東急田園都市線「三軒茶屋」駅と東急東横線「学芸大学」駅の中間地点にあるこじんまりとしたお寺は、東京学芸芸大学附属高校の向かいにあり、一歩足を踏み入れると、こころ安らぐ場所として、地元では人気のお散歩スポットです。
さて、境内にある「鬱金(うこん)の桜」こそ、黄色の花をつける桜。淡黄色に咲いた花は、散り際になると花弁が紅くなります。そして、案内板でひときわ目を引いたのは「拝むとお金に憂鬱にならない」の文字。この桜を拝まないで帰るわけにはいかない!
おや、周囲も立ち止まって鬱金の桜をうっとりと眺めている。さては皆、ココロの中では同じことを考えているにちがいない!そして(なりふり構わず)手を合わせるのでありました。
この鬱金の桜、調べたところによると、日本で27本しか存在が確認されていないとか。サクラの品種の中でも、唯一黄色の花をサクラでもあり、とにかく稀少な種なのです。
またソメイヨシノの花弁が5枚に対して、鬱金桜は花弁数が15~20枚ほどの大輪の八重咲きであることが特徴。ちなみに、この名前の由来となっているショウガ科ウコン属の多年草ですが、もともと中国では皇帝だけが身に着けることができる「高貴な色」とされてきました。

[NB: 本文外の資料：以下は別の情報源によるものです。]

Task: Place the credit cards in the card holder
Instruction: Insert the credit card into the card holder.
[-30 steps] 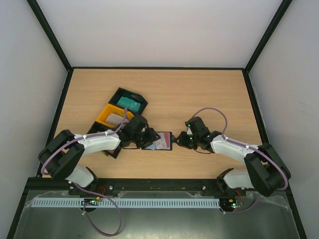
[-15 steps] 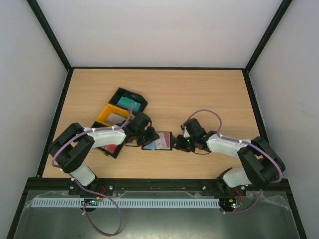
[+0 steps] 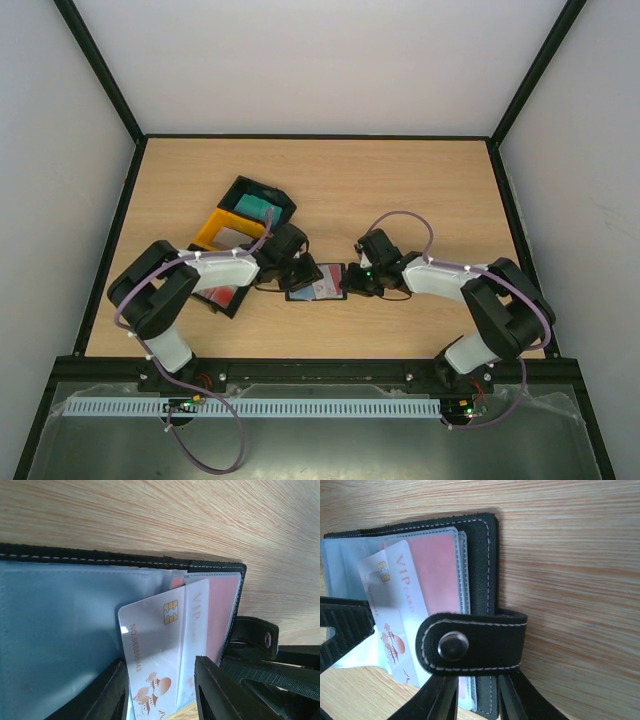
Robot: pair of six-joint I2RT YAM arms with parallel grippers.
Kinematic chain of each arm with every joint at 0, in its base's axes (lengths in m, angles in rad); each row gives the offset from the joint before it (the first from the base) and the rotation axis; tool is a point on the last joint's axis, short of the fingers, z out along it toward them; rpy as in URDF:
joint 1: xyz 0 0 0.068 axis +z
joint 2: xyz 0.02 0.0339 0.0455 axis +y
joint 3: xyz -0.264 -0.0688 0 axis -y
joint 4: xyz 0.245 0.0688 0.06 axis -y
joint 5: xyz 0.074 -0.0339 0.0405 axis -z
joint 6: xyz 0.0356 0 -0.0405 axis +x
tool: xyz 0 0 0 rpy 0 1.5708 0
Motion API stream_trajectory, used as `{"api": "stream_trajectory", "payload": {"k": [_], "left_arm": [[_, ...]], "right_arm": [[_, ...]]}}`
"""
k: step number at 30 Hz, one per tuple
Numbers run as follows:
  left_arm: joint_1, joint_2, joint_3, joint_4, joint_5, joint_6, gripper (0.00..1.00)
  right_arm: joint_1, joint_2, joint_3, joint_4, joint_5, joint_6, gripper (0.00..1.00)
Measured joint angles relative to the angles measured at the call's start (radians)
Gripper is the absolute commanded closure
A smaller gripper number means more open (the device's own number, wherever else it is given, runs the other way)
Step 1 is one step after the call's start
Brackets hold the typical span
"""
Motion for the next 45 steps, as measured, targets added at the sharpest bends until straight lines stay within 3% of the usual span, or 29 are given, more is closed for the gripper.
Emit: {"api": "stream_trajectory", "payload": {"k": [39,45], "left_arm": [[-0.001,0.100,0.077,0.060,0.108,0.086,0.57],[-0.005,0.099,0.077,0.067,0.122,0.079,0.51]], "right_arm": [[0.001,0.010,0.013,-0.010,0.015,0.000,0.77],[0.001,-0.017,0.013,-0.031,0.077,-0.002,0.60]]}}
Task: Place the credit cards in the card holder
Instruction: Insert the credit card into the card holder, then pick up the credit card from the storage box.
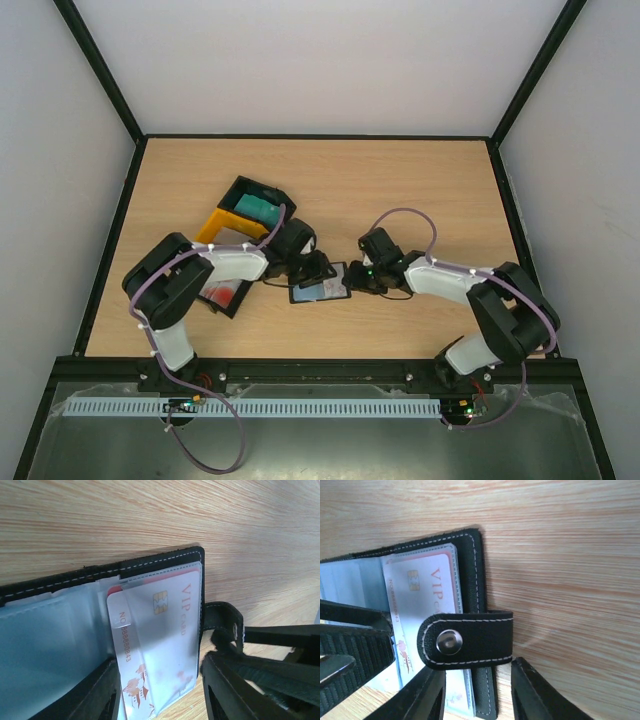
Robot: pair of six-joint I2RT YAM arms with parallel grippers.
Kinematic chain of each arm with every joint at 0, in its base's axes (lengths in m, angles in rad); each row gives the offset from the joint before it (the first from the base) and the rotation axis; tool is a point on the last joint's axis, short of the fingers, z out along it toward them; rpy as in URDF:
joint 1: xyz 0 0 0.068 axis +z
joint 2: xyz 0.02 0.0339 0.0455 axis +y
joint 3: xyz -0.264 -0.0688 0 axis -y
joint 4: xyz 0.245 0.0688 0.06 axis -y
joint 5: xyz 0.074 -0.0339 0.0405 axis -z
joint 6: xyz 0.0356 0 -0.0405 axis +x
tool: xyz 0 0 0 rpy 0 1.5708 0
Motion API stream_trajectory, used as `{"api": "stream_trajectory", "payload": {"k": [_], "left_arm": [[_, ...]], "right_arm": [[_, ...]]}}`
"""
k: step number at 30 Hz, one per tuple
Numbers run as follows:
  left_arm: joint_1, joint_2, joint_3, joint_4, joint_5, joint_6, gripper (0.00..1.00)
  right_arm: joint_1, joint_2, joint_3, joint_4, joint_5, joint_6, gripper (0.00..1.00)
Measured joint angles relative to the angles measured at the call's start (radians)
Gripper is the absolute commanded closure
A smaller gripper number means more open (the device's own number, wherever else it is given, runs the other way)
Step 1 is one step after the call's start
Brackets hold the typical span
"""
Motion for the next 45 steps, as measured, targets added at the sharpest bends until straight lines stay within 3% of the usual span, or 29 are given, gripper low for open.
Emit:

桜の季節を迎えると世田谷観音の境内は鬱金の桜の他、ソメイヨシノや枝垂桜などがいっせいに咲き、そこここで満開の桜の美しさに嘆息せずにいられません。
不動明王をまつるお堂の脇にある池には「夢違観音(ゆめちがいかんのん)」の像が配されています。奈良の法隆寺にある夢違観音(87cm)を模写した、この観音様は「悪い夢を良い夢に変えてくださる」という言い伝えが。桜の花びらが風に吹かれ、観音さまに向かって舞い降りていく様は本当に美しい!
この観音様の向かい側に立つ松は「三鈷(さんこ)の松」といわれ、葉が3本に分かれた落ち葉を持っていると良い事があるといわれ、参拝された方がよく落ち葉を探されている姿を見かけます。
参拝前後にお姿を拝見できる門の両脇に立つ仁王像は都内最古といわれ、平安時代の作。仁王門には手を打つと鳴く「鳴き龍」も。
墓地のないこのお寺は地元の人たちにとって、「プチ瞑想会」や毎月第2土曜日の6時~8時30分は朝市が開かれたりと、コミュニティーの場になっています。お花見の時期、珍しい鬱金の桜をはじめとする、満開となった桜の光景はココロに染み渡りますよ!